With the holiday season just around the corner, the Les Turchin Chabad House hosted their 15th annual Week of Kindness Community Service Marathon, which came to a close Wednesday with a celebration featuring an “Iron Chef-style cook-off” for those who had participated in the week’s events.
Livingston College junior Uri Kapilovich and Rutgers College senior Marina Pekelis co-directed the week’s various community service events, in which nearly 225 students participated.
“We packed up menorahs to send to troops in Iraq so they can enjoy the holidays just like we can here,” Kapilovich said. “That’s what this week is about: It’s about doing good deeds.”
Participants also visited nursing home residents, did Jewish arts and crafts with special needs teens, and collected funds for various families in need in the local community and abroad in Israel, Chabad House Rabbi Baruch Goodman said.

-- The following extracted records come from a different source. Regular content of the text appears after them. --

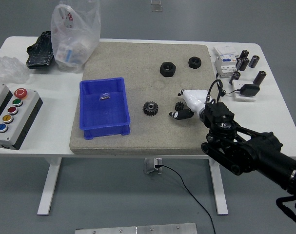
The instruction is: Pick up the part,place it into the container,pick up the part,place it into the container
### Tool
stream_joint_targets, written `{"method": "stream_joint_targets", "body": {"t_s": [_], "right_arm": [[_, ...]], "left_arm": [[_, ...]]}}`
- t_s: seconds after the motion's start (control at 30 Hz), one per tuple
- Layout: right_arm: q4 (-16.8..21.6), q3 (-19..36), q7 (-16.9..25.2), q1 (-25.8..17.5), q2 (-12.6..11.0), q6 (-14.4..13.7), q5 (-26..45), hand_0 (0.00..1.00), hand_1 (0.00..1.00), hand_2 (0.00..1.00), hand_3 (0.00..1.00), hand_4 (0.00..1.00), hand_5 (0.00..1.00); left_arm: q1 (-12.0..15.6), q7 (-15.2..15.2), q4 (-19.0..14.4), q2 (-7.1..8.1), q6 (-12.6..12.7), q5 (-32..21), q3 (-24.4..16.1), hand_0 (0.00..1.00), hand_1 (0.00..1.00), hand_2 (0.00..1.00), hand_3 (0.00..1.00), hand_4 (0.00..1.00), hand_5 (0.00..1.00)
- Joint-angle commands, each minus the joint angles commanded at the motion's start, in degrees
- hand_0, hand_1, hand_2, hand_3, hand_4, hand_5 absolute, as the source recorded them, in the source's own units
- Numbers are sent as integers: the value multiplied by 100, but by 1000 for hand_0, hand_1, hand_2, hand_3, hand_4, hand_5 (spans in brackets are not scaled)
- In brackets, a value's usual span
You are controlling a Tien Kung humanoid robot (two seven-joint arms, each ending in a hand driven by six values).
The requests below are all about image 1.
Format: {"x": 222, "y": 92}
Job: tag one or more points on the grey five-button control box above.
{"x": 10, "y": 129}

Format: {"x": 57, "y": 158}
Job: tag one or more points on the black plug adapter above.
{"x": 249, "y": 89}

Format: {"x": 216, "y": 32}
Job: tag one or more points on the small clear bag of screws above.
{"x": 104, "y": 97}

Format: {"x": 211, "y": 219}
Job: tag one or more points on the black plastic tray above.
{"x": 39, "y": 53}

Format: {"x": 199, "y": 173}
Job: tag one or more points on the small black hex nut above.
{"x": 191, "y": 64}

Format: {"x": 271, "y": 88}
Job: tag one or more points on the clear bubble wrap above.
{"x": 6, "y": 70}

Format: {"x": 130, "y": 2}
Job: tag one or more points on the white table leg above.
{"x": 221, "y": 195}
{"x": 49, "y": 190}

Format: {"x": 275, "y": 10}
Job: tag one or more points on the silver metal plate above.
{"x": 113, "y": 230}

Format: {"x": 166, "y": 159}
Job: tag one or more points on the grey-brown mat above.
{"x": 138, "y": 136}

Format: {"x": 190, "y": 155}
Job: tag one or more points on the white plastic bag with boxes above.
{"x": 74, "y": 36}

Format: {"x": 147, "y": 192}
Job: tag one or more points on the small black gear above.
{"x": 179, "y": 105}

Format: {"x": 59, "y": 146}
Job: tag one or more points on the black cylindrical capacitor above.
{"x": 245, "y": 64}
{"x": 235, "y": 76}
{"x": 244, "y": 54}
{"x": 239, "y": 64}
{"x": 254, "y": 61}
{"x": 260, "y": 77}

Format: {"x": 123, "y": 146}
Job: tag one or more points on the white circuit breaker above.
{"x": 224, "y": 67}

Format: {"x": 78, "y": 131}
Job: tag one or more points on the large black hex nut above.
{"x": 162, "y": 70}

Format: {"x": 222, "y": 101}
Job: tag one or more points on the blue plastic box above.
{"x": 108, "y": 114}

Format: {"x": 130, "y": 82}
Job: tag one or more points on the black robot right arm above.
{"x": 260, "y": 151}

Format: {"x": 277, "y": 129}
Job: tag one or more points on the white power socket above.
{"x": 238, "y": 95}

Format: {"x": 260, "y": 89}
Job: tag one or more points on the large black gear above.
{"x": 146, "y": 109}

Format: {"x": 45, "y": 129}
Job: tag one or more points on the clear floor fixture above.
{"x": 157, "y": 8}

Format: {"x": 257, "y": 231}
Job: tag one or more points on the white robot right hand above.
{"x": 195, "y": 100}

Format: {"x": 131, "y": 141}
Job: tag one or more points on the silver under-table control box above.
{"x": 150, "y": 165}

The Week of Kindness Community Service Marathon, which was originally a Day of Kindness, was remodeled on the Dance Marathon premise, Goodman said.
“This is all based on the concept from the Torah that the world was built for the purpose of kindness and that the Messiah, Hebrew Mosiach, will come when enough kindness is in the world,” Goodmn said. “We’re doing our little share right here at Rutgers University to help speed up Mosiach’s arrival.”

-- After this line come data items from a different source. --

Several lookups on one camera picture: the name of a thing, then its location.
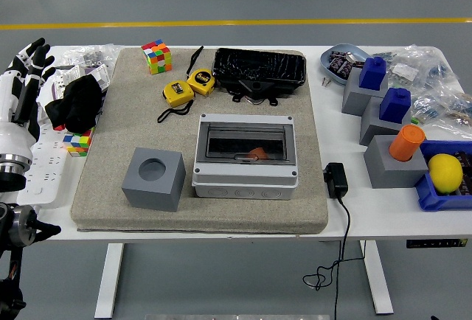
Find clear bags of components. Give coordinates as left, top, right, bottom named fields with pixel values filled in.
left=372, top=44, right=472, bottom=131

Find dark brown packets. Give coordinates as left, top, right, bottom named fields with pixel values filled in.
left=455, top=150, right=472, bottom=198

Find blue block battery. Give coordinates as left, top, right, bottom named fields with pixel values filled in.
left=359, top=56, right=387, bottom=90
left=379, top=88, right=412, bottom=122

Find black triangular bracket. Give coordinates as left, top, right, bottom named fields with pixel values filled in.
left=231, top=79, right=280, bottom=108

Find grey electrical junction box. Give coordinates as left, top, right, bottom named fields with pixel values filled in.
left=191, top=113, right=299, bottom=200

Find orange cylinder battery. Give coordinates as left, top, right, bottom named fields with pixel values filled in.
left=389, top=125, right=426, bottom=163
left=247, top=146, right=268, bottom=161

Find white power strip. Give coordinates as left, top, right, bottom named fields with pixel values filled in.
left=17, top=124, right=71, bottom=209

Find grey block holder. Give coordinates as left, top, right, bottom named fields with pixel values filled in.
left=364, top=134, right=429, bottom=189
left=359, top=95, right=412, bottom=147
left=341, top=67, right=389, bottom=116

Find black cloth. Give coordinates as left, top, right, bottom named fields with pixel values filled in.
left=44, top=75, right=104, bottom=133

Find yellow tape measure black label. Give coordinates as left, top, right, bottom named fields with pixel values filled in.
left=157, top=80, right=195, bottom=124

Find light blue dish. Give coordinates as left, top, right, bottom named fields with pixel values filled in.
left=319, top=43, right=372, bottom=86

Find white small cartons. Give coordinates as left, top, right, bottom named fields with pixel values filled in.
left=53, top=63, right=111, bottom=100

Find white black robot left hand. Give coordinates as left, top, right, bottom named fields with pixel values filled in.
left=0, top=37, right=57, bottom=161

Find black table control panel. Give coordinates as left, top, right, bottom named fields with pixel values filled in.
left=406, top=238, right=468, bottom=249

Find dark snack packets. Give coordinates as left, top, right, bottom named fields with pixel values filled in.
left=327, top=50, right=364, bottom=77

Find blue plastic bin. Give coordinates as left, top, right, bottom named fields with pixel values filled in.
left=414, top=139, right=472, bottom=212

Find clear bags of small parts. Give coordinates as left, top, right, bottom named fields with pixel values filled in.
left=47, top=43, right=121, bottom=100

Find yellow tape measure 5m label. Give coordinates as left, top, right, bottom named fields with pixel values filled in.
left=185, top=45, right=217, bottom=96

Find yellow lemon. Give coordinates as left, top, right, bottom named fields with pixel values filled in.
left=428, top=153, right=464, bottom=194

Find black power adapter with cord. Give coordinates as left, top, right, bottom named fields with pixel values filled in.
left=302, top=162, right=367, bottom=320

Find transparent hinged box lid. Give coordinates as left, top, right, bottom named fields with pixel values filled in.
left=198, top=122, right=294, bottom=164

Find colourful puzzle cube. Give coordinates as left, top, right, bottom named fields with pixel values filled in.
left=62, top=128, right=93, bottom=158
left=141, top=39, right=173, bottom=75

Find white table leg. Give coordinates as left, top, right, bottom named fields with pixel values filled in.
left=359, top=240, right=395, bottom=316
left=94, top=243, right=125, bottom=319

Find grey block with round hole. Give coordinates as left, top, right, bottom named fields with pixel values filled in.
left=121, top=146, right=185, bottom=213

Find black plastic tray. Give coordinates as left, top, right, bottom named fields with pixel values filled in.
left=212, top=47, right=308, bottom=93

School of Arts and Sciences sophomores Deb Chipkin and Audra Leimberg said they enjoyed giving out toys to sick children with Toys for Tots.
“It felt rewarding,” Chipkin said. “When you left, you felt like you helped a little bit.”
Both Leimberg and Chipkin said they would continue to help out with Chabad community service events in the future.
“You don’t like to see sick 6-year-old boys, but just giving them a stuffed animal, it really made a difference,” Leimberg said. “We would have done more if we could.”
Goodman said he was impressed by the dedication of the student volunteers.
“Students’ sacrifice their time — from homework, studying time, social time — to do this outreaching work and community service is truly inspiring,” Goodman said.
Adam Goldberg, the vice president of Chabad House who also helped organize event, said he thinks everyone participating learned a lot from the week’s events.
“I think the kids, participants and observers alike learned an important lesson in life to give back to a community that gives them so much,” said Goldberg, a Rutgers College junior. “That’s what Chabad is about, doing good deeds.”
Goldberg said a good deed or the act of doing a good deed is referred to as a Mitzvoh. “Each year, students step up to the plate and assume leadership of the program,” Goodman said. “It’s great to see young people contribute to the community while in college, especially the self-sacrificing efforts of the co-directors, Uri and Marina, [who were] courageous leaders of this year’s marathon.”